* _Work instruction_
State the number of lines in the following material that contain the string "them", and nothing else.
___
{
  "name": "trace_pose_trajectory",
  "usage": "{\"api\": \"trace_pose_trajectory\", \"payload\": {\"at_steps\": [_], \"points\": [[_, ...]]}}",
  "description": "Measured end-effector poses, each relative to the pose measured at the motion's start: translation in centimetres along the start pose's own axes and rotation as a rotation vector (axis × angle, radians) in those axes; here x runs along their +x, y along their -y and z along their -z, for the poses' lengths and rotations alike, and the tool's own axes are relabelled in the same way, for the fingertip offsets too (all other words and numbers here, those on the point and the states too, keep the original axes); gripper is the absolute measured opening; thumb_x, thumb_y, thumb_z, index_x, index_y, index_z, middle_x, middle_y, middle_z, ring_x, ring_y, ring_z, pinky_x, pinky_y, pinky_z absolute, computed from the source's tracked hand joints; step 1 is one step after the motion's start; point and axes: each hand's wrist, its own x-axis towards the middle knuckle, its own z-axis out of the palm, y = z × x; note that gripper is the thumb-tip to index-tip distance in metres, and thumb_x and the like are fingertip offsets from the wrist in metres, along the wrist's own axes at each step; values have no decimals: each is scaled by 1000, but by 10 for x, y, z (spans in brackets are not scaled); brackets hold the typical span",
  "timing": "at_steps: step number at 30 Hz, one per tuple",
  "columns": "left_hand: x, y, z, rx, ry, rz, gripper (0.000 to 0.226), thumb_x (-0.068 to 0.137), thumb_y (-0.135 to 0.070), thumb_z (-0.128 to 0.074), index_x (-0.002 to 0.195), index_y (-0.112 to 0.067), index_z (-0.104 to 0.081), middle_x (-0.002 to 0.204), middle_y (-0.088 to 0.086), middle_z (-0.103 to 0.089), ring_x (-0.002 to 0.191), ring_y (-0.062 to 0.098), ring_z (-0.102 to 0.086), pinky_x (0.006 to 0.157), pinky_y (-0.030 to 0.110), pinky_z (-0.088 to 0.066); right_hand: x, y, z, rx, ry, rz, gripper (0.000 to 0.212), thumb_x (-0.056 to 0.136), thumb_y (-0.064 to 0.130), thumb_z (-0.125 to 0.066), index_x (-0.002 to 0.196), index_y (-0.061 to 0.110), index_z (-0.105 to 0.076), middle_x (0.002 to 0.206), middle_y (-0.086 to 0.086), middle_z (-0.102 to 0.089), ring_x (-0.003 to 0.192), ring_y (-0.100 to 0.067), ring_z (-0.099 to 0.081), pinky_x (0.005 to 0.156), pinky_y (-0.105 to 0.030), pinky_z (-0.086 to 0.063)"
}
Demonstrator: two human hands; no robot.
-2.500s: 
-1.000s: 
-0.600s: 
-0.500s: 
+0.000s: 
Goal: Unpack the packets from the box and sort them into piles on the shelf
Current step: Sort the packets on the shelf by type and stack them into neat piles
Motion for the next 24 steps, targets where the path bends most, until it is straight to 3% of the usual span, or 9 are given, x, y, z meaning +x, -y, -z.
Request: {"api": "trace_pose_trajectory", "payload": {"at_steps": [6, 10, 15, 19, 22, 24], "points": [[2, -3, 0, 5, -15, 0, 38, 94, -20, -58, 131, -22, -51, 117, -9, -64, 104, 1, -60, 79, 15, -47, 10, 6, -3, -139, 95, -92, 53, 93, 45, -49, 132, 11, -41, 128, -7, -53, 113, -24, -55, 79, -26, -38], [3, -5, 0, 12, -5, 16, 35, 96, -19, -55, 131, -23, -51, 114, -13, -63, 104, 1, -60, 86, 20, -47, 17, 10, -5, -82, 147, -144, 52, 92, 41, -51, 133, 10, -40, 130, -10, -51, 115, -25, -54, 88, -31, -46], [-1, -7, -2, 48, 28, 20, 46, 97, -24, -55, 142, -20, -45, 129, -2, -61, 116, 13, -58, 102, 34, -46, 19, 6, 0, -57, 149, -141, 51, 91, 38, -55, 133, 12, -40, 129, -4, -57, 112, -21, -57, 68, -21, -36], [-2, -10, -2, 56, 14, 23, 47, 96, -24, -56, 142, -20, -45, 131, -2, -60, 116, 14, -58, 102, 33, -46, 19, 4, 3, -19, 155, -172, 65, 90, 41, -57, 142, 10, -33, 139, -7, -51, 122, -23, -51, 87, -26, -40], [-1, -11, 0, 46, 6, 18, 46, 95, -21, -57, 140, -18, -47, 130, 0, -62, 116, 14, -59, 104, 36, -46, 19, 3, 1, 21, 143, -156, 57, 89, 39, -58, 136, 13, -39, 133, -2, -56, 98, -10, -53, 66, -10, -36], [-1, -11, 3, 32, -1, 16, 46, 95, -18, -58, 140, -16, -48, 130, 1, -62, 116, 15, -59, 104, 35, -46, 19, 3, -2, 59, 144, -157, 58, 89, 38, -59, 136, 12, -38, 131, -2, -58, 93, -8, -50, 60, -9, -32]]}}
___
* _Exercise solution_
2